» **What needs to be done**
Restate verbatim the span of lines below between the line with "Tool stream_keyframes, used" and the line with "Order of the", including those two lines, and only that span.
__________________________________________________
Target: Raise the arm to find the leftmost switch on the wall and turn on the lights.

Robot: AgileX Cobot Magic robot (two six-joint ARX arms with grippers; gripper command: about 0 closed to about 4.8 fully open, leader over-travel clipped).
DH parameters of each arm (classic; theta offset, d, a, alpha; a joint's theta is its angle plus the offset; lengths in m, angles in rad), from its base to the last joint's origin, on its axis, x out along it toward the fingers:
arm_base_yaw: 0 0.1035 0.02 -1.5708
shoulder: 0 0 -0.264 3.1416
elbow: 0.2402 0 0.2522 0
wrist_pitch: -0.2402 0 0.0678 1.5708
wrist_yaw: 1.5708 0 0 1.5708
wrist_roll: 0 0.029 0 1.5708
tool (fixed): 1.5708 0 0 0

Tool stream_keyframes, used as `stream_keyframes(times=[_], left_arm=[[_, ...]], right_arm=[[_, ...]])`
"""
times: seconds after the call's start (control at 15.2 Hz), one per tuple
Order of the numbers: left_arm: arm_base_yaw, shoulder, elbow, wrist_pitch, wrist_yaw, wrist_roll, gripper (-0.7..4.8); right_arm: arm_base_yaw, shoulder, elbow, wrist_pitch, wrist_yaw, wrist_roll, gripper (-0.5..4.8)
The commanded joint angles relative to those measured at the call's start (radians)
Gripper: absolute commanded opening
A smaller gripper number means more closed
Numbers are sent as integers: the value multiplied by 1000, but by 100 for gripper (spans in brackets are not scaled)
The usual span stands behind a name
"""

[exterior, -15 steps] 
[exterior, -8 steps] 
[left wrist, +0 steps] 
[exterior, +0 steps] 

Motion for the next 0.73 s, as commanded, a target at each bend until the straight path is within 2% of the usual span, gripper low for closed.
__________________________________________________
» **Task answer**
Tool stream_keyframes, used as `stream_keyframes(times=[_], left_arm=[[_, ...]], right_arm=[[_, ...]])`
"""
times: seconds after the call's start (control at 15.2 Hz), one per tuple
Order of the numbers: left_arm: arm_base_yaw, shoulder, elbow, wrist_pitch, wrist_yaw, wrist_roll, gripper (-0.7..4.8); right_arm: arm_base_yaw, shoulder, elbow, wrist_pitch, wrist_yaw, wrist_roll, gripper (-0.5..4.8)

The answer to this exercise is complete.